<<<<
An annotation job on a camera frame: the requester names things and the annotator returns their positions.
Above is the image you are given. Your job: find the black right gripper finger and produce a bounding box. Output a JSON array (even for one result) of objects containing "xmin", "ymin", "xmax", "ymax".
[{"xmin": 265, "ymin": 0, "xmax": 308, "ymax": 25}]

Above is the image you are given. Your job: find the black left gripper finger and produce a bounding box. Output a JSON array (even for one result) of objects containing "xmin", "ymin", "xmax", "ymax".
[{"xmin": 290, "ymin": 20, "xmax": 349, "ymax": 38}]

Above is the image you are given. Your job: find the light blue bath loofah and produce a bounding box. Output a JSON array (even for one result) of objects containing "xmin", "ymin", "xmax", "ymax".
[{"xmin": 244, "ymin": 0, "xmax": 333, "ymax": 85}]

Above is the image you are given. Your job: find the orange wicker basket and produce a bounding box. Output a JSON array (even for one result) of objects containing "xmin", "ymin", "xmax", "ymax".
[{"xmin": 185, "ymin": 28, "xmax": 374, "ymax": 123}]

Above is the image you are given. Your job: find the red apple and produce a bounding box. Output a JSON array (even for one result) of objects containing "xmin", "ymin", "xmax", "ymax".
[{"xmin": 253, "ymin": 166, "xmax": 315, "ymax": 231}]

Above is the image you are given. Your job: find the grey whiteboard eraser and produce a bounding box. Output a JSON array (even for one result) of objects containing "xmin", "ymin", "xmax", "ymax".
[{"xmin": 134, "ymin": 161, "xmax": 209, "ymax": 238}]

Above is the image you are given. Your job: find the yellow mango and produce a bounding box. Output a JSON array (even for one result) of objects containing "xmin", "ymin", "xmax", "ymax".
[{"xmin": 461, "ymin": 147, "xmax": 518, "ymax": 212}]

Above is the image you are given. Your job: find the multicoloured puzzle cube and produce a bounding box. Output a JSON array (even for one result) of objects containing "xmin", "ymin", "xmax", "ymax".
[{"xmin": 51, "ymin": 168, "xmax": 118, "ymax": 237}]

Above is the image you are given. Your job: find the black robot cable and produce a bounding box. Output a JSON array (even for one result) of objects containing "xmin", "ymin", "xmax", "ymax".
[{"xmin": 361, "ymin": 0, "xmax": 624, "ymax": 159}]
>>>>
*Prompt:*
Once the line with "find the multicoloured" is found, transcribe it and each line after it through the final line of the entries, exactly and only.

*Response to the task:*
Above is the image you are given. Your job: find the multicoloured puzzle cube and produce a bounding box. Output a JSON array (even for one result) of objects containing "xmin", "ymin", "xmax", "ymax".
[{"xmin": 51, "ymin": 168, "xmax": 118, "ymax": 237}]

Above is the image you are given. Your job: find the black robot cable and produce a bounding box. Output a JSON array (even for one result) of objects containing "xmin", "ymin", "xmax", "ymax".
[{"xmin": 361, "ymin": 0, "xmax": 624, "ymax": 159}]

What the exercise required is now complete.